### WORK ITEM
Once you have read the entries, please say how many lines hold the string "black", giving the number only.

[Excerpts from a dataset]
Segment Open

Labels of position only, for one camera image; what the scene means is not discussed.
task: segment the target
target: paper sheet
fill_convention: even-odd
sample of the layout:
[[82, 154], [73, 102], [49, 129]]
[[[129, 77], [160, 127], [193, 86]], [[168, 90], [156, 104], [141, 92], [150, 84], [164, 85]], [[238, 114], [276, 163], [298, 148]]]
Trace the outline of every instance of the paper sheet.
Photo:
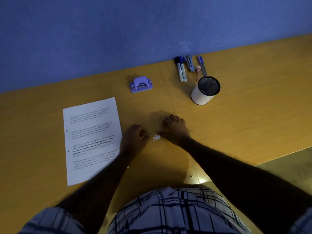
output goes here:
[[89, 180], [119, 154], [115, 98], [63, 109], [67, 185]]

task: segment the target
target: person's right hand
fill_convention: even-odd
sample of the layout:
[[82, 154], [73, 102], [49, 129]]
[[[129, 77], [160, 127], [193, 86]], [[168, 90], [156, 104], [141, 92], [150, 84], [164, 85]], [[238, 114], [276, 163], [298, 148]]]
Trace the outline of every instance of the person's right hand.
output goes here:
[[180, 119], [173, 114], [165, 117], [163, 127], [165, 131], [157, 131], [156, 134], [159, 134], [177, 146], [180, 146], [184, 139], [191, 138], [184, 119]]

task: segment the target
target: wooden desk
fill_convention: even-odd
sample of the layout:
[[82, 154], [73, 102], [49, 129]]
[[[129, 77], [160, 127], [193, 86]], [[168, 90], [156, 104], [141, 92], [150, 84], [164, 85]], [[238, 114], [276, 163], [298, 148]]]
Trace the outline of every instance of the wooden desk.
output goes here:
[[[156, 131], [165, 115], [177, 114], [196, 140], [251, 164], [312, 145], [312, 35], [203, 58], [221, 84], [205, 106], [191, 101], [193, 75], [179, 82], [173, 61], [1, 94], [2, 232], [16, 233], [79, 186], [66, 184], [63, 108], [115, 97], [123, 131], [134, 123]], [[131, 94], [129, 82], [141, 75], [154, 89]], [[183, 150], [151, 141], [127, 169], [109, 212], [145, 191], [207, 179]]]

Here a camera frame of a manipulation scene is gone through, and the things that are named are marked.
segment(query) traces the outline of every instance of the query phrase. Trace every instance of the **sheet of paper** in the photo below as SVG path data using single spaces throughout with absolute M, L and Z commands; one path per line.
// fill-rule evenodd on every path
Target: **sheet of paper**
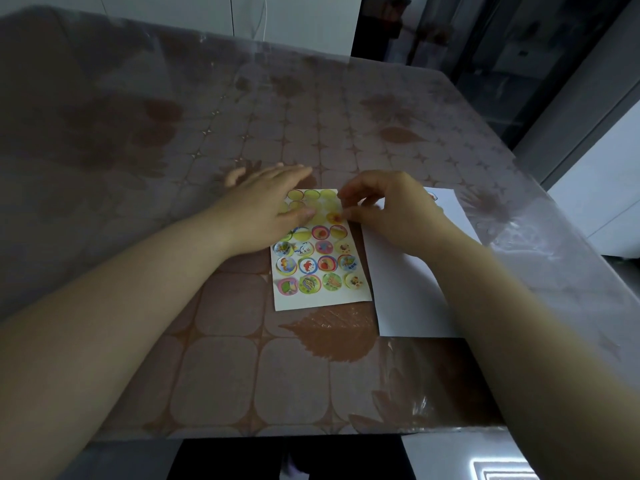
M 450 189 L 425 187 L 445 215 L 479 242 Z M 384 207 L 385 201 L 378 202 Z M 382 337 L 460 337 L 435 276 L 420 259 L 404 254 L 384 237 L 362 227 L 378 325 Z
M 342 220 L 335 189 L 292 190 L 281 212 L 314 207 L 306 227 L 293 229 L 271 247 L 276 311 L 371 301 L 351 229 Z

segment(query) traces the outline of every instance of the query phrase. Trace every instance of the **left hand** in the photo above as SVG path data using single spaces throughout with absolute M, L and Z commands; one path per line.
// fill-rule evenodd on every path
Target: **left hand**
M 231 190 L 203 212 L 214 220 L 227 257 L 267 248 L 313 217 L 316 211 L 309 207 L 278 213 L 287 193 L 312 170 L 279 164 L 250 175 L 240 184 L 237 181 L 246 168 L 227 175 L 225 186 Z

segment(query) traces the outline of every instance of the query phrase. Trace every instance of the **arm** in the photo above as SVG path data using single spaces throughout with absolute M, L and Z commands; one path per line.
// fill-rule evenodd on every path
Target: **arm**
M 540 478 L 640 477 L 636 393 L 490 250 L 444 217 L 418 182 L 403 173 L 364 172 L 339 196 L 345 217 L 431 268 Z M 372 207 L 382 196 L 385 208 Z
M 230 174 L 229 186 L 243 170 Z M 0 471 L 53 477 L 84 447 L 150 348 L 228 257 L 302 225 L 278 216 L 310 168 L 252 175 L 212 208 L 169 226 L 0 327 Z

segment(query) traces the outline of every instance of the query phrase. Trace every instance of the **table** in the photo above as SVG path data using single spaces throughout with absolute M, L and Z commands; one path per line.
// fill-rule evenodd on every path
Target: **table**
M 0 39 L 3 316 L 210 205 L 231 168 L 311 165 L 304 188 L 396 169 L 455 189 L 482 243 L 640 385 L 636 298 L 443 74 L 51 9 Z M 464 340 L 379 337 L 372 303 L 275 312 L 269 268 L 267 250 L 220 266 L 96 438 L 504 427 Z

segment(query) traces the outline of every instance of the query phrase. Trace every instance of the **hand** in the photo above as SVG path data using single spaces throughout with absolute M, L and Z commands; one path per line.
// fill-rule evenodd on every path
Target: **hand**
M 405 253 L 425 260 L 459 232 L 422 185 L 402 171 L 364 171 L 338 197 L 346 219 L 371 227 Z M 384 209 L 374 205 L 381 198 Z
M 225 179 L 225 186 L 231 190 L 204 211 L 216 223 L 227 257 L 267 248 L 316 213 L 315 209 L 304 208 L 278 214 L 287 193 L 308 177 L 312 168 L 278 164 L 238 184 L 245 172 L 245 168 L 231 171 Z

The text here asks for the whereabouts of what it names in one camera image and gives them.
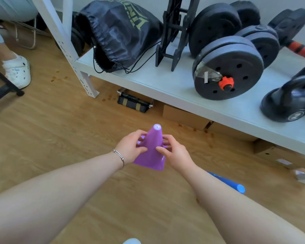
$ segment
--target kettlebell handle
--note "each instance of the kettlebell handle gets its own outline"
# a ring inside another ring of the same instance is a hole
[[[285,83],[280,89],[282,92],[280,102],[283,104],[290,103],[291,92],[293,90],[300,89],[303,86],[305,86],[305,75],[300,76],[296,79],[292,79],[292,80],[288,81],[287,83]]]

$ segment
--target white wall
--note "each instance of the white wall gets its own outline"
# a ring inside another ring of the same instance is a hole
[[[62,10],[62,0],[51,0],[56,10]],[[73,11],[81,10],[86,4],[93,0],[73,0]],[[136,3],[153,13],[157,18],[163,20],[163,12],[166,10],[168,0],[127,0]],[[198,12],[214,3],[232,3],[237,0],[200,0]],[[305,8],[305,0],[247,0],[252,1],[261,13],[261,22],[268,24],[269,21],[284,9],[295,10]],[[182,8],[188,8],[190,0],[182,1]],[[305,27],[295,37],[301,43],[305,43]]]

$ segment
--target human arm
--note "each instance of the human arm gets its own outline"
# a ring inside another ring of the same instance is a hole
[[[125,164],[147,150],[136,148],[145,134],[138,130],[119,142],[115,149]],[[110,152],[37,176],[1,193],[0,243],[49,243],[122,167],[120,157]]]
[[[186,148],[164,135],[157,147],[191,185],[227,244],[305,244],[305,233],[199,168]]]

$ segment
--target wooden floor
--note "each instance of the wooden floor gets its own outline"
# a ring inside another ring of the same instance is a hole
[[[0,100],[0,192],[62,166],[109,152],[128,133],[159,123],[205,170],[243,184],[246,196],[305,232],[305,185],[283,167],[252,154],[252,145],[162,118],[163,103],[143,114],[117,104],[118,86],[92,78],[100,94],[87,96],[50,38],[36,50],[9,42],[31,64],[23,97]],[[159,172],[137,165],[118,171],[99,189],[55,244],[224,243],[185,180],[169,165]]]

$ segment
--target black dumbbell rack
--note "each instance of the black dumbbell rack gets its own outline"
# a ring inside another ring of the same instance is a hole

Segment Closed

### TASK RESPONSE
2